_GIVEN MATERIAL_.

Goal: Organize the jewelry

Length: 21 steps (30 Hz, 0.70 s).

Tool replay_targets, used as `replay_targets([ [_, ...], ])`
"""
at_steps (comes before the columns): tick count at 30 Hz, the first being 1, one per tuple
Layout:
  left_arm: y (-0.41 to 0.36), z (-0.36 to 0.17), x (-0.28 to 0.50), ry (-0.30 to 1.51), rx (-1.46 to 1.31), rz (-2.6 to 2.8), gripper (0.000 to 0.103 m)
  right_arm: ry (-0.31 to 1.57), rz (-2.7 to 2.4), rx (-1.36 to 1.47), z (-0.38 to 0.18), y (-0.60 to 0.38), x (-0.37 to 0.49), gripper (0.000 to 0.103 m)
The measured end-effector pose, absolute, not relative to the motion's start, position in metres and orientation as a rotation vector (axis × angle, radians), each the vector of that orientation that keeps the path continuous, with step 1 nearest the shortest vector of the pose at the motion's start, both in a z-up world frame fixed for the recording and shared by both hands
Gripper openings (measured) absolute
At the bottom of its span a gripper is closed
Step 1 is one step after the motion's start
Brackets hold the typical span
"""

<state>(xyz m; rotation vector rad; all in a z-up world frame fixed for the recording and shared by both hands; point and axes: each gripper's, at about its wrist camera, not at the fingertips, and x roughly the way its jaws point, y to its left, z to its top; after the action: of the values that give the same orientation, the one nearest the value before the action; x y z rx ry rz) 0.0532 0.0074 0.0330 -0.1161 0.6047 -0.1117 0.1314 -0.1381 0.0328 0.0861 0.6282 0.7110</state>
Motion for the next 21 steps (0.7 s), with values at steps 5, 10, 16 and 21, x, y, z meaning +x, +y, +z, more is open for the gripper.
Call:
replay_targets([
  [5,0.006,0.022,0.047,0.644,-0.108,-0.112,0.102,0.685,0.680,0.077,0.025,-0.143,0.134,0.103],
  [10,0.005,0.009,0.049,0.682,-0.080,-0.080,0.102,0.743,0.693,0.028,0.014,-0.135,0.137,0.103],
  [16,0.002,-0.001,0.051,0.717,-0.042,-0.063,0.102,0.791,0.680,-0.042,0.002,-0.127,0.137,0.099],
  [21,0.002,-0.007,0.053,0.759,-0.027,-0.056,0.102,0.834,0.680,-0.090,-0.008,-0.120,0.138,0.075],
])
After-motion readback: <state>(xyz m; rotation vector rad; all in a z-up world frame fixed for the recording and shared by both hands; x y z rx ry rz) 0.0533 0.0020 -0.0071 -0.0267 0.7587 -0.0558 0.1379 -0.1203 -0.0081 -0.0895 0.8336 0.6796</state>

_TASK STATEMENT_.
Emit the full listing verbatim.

_SOLUTION TO THIS PROBLEM_.
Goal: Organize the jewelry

Length: 21 steps (30 Hz, 0.70 s).

Tool replay_targets, used as `replay_targets([ [_, ...], ])`
"""
at_steps (comes before the columns): tick count at 30 Hz, the first being 1, one per tuple
Layout:
  left_arm: y (-0.41 to 0.36), z (-0.36 to 0.17), x (-0.28 to 0.50), ry (-0.30 to 1.51), rx (-1.46 to 1.31), rz (-2.6 to 2.8), gripper (0.000 to 0.103 m)
  right_arm: ry (-0.31 to 1.57), rz (-2.7 to 2.4), rx (-1.36 to 1.47), z (-0.38 to 0.18), y (-0.60 to 0.38), x (-0.37 to 0.49), gripper (0.000 to 0.103 m)
The measured end-effector pose, absolute, not relative to the motion's start, position in metres and orientation as a rotation vector (axis × angle, radians), each the vector of that orientation that keeps the path continuous, with step 1 nearest the shortest vector of the pose at the motion's start, both in a z-up world frame fixed for the recording and shared by both hands
Gripper openings (measured) absolute
At the bottom of its span a gripper is closed
Step 1 is one step after the motion's start
Brackets hold the typical span
"""

<state>(xyz m; rotation vector rad; all in a z-up world frame fixed for the recording and shared by both hands; point and axes: each gripper's, at about its wrist camera, not at the fingertips, and x roughly the way its jaws point, y to its left, z to its top; after the action: of the values that give the same orientation, the one nearest the value before the action; x y z rx ry rz) 0.0532 0.0074 0.0330 -0.1161 0.6047 -0.1117 0.1314 -0.1381 0.0328 0.0861 0.6282 0.7110</state>
Motion for the next 21 steps (0.7 s), with values at steps 5, 10, 16 and 21, x, y, z meaning +x, +y, +z, more is open for the gripper.
Call:
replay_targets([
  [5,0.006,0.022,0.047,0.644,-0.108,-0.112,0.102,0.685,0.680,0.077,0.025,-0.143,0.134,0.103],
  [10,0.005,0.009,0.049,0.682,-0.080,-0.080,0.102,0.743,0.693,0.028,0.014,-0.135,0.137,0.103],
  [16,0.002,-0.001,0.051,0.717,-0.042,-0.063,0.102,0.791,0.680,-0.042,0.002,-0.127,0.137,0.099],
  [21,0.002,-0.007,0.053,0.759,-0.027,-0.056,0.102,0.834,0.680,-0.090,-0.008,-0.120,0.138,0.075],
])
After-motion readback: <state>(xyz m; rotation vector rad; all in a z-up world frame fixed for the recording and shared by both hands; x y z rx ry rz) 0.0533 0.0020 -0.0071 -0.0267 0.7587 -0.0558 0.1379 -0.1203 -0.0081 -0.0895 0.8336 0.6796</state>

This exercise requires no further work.